*Work instruction*
Transcribe the listing that follows in full, omitting pictures.

*Exercise data*
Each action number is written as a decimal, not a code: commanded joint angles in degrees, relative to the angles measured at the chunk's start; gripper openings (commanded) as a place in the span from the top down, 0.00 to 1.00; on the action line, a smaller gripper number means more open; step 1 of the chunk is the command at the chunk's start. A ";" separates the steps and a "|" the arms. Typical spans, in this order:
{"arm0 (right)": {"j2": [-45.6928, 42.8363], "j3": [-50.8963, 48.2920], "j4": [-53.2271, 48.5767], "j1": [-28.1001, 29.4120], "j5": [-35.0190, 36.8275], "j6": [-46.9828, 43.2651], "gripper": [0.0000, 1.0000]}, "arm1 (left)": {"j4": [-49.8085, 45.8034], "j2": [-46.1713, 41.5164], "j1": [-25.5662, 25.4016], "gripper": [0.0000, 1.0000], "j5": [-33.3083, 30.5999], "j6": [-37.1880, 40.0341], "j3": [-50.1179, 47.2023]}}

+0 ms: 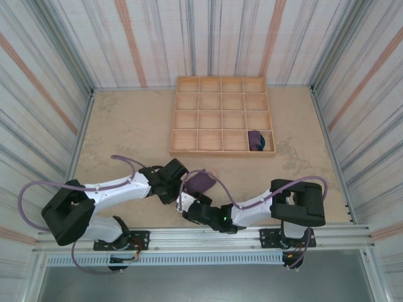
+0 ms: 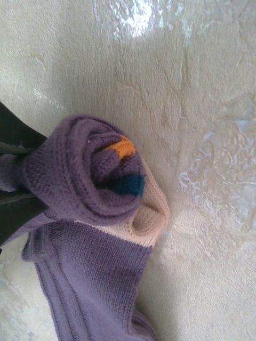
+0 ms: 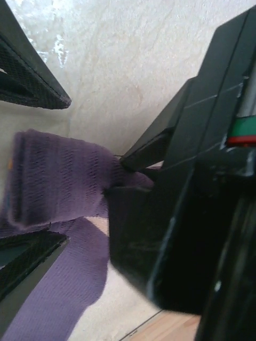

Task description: Roll the socks

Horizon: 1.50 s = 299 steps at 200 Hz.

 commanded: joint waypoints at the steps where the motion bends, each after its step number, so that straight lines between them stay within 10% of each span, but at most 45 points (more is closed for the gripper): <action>1: 2.52 1.78 2.29 0.03 2.73 -2.50 0.39 | -1.47 1.15 -0.14 1.00 1.01 -0.96 -0.11; 71: 5.67 0.38 1.43 -0.71 2.46 3.07 0.55 | -0.14 0.54 0.30 1.00 1.44 -0.69 -1.15; 122: 5.38 -0.05 -1.61 -1.53 -0.43 7.69 1.00 | 2.06 0.38 0.65 1.00 2.31 -0.35 -1.79; 217: -0.52 -10.80 0.60 -5.00 -15.23 23.33 1.00 | -2.56 -6.12 2.90 0.26 -0.72 2.78 -1.70; 299: -3.07 -16.14 1.10 -9.72 -25.76 37.75 1.00 | -8.06 -8.42 4.12 0.22 -2.98 6.28 0.61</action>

*Solved problem*
Each action number is written as a decimal, not a code: commanded joint angles in degrees, relative to the angles measured at the chunk's start; gripper openings (commanded) as a place in the span from the top down, 0.00 to 1.00; on the action line, a smaller gripper number means more open; step 1 of the chunk is the command at the chunk's start. A ";" separates the steps and a "|" the arms. Typical spans, in this order:
{"arm0 (right)": {"j2": [-45.6928, 42.8363], "j3": [-50.8963, 48.2920], "j4": [-53.2271, 48.5767], "j1": [-28.1001, 29.4120], "j5": [-35.0190, 36.8275], "j6": [-46.9828, 43.2651], "gripper": [0.0000, 1.0000]}, "arm1 (left)": {"j4": [-49.8085, 45.8034], "j2": [-46.1713, 41.5164], "j1": [-25.5662, 25.4016], "gripper": [0.0000, 1.0000], "j5": [-33.3083, 30.5999], "j6": [-37.1880, 40.0341], "j3": [-50.1179, 47.2023]}}

+0 ms: 
+0 ms: 
+0 ms: 

Task description: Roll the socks

Horizon: 1.50 s = 299 steps at 200 Hz.

 commanded: joint waypoints at the steps where the motion bends, each after its step number, so that straight lines between them stay within 10% of each span, but at most 45 points (more is closed for the gripper): <action>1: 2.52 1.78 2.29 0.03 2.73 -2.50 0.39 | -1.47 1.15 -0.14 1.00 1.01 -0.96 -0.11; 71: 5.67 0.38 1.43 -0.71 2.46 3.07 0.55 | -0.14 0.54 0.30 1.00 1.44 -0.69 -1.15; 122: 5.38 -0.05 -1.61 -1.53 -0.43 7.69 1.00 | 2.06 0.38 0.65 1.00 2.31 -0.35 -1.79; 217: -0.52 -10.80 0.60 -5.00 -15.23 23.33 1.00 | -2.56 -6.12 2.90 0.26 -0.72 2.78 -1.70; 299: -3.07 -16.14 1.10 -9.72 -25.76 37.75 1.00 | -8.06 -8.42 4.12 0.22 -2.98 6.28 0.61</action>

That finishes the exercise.